Games Day is a yearly run gaming convention sponsored by Games Workshop. It was started in 1975, after another games convention scheduled for August that year cancelled.  Games Workshop decided to fill the resulting gap by running a gaming day of their own. As a result, after some delays, the first Games Day was held at Seymour Hall, London on 20 December 1975. The convention was important because there were few outlets for gamers to meet each other and play, and Games Workshop used this in their efforts to build the gaming scene in the U.K.

Following this successful start, and encouraged by mainstream media coverage, the second Games Day was held at a different venue, Chelsea Town Hall, London, on 12 February 1977. The event was somewhat delayed, owing to the logistics of running a rapidly expanding business. It followed rapidly by a separate "D&D Day" at Fulham Town Hall on 12 March, this being their core funding stream at that time.

Today the Games Day convention is held regularly in the United Kingdom at the National Exhibition Centre, Birmingham. It draws enthusiasts of Games Workshop's three main games (Warhammer 40,000, Warhammer, Lord of the Rings). Not just a commercial venture, gamers go to play their games and attend presentations by special guests from the Games Workshop's head office in Nottingham.

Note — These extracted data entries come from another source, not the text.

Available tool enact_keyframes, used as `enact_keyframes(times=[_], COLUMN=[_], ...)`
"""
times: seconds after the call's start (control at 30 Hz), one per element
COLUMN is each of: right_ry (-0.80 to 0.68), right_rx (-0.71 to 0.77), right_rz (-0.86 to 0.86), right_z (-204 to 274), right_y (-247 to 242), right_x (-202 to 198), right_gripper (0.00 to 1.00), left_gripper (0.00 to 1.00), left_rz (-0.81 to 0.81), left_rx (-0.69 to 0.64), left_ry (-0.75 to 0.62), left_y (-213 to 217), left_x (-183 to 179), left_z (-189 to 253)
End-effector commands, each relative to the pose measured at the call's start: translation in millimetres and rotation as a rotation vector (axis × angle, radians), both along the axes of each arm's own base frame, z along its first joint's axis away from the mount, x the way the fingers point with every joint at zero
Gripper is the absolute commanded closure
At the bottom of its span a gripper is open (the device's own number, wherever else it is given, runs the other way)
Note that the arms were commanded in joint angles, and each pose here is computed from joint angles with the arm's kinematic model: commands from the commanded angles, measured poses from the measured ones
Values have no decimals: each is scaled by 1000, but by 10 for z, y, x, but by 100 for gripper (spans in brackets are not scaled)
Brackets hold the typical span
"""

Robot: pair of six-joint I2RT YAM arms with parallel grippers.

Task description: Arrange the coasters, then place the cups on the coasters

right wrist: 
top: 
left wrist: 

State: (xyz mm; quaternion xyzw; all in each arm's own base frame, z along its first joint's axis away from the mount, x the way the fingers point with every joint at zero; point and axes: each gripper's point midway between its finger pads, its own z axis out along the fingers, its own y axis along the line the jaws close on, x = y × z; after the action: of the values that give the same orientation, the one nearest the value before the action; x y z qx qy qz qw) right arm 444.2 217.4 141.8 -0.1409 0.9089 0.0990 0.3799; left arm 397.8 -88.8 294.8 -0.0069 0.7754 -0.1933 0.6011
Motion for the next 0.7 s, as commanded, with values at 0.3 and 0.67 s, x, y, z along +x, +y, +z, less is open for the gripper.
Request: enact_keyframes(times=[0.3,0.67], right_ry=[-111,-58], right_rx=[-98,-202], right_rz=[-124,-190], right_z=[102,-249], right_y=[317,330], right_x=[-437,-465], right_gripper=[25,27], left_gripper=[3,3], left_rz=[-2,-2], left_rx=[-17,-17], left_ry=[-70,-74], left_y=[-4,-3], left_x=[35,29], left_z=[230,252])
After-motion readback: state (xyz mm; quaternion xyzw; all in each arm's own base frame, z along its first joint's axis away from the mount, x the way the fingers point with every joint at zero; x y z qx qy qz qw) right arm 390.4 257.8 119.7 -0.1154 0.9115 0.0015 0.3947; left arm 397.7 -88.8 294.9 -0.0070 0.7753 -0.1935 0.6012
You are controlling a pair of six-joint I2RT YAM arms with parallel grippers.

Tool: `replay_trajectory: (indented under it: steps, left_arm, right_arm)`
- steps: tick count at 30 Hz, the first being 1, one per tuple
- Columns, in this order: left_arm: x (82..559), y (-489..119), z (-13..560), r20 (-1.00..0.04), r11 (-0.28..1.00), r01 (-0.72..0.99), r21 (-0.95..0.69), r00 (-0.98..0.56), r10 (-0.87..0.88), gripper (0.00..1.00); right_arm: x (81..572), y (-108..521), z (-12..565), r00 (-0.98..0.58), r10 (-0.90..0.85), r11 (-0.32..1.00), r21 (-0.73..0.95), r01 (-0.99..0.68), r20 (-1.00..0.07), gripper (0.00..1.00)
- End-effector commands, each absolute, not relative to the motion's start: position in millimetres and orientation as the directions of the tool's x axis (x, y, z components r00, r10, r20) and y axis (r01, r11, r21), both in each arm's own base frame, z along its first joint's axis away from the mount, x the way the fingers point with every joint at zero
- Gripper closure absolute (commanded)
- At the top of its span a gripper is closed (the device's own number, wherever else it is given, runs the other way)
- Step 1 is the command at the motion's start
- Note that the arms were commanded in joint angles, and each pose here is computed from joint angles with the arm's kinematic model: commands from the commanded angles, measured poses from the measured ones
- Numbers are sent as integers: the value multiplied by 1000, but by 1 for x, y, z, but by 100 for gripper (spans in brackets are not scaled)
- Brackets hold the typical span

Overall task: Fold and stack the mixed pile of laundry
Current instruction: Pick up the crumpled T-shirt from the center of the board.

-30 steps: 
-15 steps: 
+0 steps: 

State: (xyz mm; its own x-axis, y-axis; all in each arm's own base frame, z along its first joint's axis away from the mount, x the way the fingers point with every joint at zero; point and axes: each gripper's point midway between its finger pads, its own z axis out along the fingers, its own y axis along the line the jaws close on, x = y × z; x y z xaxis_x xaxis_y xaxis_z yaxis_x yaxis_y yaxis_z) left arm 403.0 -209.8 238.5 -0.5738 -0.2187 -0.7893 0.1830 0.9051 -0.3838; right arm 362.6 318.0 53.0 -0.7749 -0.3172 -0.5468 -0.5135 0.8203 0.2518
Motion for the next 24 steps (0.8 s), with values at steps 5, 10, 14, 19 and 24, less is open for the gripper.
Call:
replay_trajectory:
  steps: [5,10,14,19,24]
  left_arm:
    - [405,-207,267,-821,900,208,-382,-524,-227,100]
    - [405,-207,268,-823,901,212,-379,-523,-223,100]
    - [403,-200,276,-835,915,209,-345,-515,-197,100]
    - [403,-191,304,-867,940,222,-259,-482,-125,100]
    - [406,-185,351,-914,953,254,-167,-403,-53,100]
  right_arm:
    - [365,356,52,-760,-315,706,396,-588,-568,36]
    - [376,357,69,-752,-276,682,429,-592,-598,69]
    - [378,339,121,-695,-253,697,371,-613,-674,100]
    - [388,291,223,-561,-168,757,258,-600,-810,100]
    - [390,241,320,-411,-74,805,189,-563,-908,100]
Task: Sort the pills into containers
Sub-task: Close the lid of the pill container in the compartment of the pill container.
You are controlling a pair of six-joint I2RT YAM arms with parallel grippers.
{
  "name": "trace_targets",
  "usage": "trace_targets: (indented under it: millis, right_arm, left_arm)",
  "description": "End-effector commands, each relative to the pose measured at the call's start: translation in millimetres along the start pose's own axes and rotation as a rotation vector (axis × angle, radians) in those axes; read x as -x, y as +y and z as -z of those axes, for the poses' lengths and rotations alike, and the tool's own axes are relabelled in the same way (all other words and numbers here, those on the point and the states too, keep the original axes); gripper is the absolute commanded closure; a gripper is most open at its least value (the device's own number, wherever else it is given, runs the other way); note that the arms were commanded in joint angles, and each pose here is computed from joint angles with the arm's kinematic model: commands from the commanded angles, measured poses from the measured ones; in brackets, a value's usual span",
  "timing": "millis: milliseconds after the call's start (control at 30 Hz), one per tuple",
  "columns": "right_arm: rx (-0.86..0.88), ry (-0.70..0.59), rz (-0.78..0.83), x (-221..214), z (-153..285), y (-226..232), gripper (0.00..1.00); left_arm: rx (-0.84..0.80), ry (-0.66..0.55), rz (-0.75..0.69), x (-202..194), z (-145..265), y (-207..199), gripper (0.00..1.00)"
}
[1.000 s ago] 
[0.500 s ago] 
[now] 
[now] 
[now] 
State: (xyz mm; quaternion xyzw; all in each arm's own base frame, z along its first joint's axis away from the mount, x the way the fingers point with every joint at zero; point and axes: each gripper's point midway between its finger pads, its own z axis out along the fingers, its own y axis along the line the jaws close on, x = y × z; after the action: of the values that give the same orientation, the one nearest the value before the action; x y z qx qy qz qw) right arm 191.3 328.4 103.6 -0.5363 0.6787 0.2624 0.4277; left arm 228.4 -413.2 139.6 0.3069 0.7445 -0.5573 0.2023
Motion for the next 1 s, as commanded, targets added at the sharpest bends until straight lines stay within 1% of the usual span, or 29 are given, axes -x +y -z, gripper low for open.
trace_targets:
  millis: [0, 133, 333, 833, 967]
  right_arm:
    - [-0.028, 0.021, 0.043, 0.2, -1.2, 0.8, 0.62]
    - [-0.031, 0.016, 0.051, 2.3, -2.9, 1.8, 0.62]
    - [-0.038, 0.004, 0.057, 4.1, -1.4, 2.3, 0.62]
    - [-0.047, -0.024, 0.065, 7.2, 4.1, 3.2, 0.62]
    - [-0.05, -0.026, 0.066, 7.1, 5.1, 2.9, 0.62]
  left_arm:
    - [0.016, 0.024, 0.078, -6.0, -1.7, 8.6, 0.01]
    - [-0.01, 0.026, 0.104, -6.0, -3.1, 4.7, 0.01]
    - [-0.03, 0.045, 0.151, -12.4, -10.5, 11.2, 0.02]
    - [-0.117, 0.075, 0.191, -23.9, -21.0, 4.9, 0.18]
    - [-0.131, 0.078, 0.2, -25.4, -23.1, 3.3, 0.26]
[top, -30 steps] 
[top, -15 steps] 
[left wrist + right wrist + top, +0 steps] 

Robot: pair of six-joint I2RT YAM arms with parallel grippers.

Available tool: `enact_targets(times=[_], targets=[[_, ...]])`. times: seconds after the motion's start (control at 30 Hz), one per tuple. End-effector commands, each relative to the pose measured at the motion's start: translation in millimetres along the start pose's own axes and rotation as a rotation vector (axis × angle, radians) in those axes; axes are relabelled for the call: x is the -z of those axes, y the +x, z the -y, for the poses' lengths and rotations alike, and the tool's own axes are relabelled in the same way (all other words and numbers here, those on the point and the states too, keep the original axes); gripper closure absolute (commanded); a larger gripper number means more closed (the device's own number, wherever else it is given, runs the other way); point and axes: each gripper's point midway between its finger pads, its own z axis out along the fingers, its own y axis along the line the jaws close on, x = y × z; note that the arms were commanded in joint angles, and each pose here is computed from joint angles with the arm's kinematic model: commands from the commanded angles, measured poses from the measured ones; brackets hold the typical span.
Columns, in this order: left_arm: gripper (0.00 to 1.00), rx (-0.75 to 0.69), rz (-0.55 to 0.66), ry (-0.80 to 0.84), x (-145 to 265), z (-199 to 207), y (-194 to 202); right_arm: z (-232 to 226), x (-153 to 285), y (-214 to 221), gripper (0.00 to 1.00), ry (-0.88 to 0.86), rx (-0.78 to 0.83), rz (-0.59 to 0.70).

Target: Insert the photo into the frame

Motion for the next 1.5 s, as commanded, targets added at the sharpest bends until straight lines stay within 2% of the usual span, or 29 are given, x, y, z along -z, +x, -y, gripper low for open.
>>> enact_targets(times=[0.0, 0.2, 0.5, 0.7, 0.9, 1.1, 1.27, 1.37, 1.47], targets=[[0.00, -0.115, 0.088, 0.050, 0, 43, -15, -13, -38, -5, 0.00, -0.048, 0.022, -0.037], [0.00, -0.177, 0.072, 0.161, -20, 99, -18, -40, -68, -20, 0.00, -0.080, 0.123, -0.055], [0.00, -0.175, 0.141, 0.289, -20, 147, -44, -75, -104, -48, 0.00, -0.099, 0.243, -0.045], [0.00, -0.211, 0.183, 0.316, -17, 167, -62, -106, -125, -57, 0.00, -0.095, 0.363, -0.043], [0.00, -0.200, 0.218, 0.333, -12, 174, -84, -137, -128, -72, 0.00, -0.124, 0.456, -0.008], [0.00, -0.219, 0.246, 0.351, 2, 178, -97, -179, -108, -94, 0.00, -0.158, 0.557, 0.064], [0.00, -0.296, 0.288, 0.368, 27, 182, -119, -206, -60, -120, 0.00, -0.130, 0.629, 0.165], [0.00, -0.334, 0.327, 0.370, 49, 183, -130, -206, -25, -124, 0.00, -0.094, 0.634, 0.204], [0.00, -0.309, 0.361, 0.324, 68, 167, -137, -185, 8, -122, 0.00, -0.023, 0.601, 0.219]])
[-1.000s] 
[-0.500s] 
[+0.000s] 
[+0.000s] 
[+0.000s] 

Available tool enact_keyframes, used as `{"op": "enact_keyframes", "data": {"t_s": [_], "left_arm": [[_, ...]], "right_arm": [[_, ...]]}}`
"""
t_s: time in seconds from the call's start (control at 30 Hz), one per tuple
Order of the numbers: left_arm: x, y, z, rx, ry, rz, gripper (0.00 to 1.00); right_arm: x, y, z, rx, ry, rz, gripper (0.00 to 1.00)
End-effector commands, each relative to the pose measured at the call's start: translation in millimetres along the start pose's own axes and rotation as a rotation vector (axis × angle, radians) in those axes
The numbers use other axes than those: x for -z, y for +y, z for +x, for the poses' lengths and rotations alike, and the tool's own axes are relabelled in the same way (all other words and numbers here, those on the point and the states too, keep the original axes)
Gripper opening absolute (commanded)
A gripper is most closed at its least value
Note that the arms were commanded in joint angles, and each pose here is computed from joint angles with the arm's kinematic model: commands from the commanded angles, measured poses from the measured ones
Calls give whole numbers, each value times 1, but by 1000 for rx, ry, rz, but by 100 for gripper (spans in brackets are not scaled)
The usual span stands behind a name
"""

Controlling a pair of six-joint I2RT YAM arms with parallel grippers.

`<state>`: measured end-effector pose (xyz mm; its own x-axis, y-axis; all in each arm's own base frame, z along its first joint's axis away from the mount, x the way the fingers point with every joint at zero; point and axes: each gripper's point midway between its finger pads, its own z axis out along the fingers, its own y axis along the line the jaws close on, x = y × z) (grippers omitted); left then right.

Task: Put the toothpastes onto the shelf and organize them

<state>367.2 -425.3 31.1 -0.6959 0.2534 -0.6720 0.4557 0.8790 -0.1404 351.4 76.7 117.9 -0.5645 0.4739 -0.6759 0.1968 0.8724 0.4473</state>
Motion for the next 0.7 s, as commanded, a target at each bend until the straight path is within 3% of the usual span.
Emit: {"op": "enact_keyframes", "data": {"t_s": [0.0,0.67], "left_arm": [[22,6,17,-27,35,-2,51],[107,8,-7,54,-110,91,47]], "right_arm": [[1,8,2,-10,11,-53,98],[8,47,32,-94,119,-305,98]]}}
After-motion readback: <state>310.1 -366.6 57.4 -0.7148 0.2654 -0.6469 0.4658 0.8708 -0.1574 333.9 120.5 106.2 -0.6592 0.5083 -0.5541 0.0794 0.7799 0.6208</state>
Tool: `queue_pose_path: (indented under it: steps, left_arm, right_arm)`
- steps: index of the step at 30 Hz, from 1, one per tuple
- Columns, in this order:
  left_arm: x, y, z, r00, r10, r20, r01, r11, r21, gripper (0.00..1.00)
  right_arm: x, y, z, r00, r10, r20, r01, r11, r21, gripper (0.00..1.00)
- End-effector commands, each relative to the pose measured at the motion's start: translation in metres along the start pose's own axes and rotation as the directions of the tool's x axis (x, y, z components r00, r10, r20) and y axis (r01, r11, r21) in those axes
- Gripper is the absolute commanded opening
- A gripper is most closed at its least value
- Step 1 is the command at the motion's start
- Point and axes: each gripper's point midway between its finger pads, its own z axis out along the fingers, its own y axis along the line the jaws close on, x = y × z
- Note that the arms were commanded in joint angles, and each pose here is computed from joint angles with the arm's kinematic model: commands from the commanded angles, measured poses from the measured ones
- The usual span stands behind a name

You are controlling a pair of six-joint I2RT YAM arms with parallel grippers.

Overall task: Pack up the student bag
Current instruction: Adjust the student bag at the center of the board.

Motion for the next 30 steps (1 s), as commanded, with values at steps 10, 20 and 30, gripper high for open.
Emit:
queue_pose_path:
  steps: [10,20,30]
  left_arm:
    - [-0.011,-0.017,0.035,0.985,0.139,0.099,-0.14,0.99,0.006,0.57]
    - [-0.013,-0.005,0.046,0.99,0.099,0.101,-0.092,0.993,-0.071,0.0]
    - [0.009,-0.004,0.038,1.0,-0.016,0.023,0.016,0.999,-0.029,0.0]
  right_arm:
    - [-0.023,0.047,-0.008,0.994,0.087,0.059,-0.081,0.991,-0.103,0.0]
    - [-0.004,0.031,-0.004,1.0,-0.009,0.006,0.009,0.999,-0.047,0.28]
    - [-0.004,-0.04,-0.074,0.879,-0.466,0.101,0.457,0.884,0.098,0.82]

Alongside the gaming is a dealer's area which commonly includes products from Citadel Miniatures, particularly, armies for all the game systems scheduled for release. Another attraction is the Golden Demon, a painting competition of miniatures. There is also a competition of varying degrees of seriousness, the Scrap Demon competition, in which competitors create a models from plastic sprues.

Game Day conventions outside the United Kingdom
Within the US, Games Days were held in Los Angeles, California; Baltimore, Maryland; Chicago, Illinois; and Atlanta, Georgia. In Canada, the venue was the Queen Elizabeth Building at Exhibition Place in Toronto, Ontario. In France the venue was Le Stade De France, Paris.
In the Netherlands 2 Games days were organised under the Name "Mega Gaming Day", the first on 21st November 1998 in Amersfoort at De Flint theatre and the 2nd on 13th November 1999 in Utrecht at de Jaarbeurs.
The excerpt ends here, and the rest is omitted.